Extracted material:
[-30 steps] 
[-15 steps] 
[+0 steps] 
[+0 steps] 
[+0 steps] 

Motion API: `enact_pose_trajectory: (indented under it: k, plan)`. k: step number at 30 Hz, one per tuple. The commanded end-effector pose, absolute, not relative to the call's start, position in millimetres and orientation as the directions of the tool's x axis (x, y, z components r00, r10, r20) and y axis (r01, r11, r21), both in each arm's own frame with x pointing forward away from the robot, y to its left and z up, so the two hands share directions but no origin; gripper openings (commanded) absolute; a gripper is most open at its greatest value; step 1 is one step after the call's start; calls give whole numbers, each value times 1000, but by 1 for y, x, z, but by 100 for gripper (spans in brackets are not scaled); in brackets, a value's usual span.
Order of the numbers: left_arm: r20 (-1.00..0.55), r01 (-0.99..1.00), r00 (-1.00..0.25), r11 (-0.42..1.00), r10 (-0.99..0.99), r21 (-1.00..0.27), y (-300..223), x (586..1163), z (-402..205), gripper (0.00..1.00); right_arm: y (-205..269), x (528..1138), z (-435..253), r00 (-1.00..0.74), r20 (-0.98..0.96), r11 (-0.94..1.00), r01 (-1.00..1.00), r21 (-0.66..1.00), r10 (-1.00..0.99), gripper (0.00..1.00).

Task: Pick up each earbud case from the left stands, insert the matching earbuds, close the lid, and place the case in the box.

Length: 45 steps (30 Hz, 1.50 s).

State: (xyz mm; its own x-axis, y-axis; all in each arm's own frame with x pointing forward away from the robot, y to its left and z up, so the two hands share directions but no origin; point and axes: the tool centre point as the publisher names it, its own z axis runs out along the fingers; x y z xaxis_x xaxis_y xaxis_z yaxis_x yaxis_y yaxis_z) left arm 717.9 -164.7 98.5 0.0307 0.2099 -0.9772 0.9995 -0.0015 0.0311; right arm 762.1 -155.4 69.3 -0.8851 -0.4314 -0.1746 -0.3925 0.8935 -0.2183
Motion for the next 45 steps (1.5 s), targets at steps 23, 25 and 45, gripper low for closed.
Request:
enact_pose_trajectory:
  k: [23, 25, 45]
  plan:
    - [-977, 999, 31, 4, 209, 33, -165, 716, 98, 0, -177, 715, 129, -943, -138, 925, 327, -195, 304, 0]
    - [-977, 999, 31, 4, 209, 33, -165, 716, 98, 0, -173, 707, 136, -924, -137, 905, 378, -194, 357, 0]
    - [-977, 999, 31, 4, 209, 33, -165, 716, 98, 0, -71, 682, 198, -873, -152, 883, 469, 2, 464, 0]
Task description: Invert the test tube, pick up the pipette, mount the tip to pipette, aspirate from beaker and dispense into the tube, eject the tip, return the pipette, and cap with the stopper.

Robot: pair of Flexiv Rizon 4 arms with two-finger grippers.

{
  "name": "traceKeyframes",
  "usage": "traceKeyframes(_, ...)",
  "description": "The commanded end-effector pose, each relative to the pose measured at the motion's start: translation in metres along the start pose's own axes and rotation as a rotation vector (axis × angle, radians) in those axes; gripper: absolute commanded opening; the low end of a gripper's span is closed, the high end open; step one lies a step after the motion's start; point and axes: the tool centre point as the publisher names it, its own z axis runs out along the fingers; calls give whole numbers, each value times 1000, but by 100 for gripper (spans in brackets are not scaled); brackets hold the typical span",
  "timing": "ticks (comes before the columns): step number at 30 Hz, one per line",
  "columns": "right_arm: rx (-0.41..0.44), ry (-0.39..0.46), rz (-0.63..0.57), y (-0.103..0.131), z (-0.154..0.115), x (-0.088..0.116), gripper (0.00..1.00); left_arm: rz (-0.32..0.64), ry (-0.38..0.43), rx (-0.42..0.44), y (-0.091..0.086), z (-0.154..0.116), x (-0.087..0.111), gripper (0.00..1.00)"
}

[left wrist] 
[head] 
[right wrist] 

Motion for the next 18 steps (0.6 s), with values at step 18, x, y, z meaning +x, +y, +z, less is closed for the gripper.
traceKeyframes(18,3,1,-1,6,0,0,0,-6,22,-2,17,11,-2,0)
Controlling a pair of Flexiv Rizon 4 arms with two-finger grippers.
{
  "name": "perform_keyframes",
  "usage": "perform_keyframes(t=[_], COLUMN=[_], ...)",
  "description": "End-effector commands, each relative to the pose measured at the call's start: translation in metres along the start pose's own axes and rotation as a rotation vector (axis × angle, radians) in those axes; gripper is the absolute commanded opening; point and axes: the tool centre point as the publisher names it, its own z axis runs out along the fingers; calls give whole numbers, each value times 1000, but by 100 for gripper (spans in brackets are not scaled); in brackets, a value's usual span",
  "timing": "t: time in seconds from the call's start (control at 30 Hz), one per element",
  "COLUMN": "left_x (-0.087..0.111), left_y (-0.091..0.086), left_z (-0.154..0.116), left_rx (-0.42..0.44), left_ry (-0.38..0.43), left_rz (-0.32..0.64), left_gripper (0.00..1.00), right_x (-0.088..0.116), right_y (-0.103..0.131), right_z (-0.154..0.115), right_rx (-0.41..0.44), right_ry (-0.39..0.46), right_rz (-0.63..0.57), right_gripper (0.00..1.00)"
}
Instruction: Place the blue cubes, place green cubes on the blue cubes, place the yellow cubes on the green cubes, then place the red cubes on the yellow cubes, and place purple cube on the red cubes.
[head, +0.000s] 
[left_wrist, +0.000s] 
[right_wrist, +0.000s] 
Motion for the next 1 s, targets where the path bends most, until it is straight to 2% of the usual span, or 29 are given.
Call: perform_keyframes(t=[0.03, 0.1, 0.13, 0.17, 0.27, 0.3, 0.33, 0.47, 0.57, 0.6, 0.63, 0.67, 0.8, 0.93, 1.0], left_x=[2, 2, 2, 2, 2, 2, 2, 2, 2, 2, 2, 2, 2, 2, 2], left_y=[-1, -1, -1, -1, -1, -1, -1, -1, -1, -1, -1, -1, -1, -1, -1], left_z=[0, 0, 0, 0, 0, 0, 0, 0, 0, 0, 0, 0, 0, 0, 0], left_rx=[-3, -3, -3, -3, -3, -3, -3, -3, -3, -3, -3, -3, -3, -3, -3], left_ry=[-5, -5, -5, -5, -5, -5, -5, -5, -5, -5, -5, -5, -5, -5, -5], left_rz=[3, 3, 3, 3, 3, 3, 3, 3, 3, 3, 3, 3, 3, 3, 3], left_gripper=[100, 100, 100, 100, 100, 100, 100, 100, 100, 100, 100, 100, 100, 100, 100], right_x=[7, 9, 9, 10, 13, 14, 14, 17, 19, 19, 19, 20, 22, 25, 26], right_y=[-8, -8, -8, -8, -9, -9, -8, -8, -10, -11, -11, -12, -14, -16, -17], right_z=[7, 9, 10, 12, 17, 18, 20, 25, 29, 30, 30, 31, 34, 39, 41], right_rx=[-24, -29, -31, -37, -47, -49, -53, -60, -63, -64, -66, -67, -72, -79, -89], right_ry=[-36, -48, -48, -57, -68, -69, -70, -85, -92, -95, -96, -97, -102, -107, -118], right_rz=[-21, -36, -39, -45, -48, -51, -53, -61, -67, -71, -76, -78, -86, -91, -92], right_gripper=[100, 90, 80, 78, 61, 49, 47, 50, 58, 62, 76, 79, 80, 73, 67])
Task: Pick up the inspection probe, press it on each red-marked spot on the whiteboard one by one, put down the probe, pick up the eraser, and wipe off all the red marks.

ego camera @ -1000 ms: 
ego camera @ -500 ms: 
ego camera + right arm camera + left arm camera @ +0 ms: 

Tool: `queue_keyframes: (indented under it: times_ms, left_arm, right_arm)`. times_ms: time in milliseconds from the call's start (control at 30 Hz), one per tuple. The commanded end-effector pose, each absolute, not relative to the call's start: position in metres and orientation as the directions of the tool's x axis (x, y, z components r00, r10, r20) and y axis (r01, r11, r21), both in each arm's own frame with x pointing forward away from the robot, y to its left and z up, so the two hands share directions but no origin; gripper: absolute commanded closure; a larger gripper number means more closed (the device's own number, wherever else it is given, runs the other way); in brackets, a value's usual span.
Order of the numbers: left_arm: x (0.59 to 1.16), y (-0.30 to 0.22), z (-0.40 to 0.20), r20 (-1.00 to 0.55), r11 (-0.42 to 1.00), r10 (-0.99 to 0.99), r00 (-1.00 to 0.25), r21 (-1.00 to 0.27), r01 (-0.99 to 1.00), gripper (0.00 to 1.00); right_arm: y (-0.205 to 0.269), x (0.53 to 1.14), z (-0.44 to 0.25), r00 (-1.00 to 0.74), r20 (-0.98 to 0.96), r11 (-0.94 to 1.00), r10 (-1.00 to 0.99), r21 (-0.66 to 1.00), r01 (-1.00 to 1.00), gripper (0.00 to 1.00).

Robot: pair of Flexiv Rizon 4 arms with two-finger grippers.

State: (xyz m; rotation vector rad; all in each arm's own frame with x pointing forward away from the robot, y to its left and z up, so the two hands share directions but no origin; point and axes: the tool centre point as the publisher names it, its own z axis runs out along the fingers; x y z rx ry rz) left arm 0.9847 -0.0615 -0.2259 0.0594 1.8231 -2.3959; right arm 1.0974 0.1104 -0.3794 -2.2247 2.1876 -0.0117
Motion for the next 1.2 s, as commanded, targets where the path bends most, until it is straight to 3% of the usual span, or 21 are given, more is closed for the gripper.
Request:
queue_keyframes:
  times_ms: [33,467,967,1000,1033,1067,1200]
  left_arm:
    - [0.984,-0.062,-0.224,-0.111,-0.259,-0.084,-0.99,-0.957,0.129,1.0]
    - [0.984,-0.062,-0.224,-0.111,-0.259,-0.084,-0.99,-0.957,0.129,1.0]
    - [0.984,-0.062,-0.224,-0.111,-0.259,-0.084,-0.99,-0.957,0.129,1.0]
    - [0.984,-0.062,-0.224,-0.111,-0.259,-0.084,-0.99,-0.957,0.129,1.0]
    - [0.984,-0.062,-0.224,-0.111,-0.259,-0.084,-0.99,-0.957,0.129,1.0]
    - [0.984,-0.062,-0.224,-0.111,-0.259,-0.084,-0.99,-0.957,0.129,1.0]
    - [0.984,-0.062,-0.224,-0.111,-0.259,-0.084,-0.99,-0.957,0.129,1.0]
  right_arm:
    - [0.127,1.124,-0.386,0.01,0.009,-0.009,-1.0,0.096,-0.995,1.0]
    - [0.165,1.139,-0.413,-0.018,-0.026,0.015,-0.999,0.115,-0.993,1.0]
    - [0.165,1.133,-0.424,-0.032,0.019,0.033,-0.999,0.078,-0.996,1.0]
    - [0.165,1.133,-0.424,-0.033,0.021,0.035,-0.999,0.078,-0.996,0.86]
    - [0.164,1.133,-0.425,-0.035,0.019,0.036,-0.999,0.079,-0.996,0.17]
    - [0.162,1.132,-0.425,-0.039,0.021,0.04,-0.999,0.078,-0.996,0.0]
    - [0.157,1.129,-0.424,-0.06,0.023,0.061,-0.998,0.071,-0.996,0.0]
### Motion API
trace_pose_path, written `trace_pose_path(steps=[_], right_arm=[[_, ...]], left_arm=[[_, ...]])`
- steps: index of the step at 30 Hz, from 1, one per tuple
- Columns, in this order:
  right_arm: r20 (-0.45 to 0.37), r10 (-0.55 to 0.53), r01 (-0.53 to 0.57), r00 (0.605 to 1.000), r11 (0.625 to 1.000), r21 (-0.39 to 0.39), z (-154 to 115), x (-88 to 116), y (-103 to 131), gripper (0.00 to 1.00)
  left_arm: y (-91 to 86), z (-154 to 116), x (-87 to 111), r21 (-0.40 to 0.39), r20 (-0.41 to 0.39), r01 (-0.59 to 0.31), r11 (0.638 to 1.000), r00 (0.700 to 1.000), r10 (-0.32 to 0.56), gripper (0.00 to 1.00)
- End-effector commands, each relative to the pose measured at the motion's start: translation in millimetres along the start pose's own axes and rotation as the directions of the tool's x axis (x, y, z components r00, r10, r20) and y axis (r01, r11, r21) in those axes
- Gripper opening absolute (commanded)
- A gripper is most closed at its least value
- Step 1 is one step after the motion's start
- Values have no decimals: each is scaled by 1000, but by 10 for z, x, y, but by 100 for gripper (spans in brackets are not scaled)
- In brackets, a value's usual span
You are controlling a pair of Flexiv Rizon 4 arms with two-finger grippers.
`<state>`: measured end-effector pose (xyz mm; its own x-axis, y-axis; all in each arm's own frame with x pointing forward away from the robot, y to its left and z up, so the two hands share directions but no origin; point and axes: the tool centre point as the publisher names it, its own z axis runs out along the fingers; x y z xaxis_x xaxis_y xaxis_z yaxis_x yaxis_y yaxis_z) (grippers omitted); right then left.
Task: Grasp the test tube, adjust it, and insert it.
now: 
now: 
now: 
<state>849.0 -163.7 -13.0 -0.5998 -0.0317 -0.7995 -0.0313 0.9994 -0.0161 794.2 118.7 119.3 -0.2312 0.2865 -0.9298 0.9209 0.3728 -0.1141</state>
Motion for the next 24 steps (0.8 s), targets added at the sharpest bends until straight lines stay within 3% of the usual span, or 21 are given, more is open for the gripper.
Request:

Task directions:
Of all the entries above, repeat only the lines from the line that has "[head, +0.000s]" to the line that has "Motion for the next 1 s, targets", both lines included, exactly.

Written response:
[head, +0.000s] 
[left_wrist, +0.000s] 
[right_wrist, +0.000s] 
Motion for the next 1 s, targets where the path bends most, until it is straight to 2% of the usual span, or 29 are given.

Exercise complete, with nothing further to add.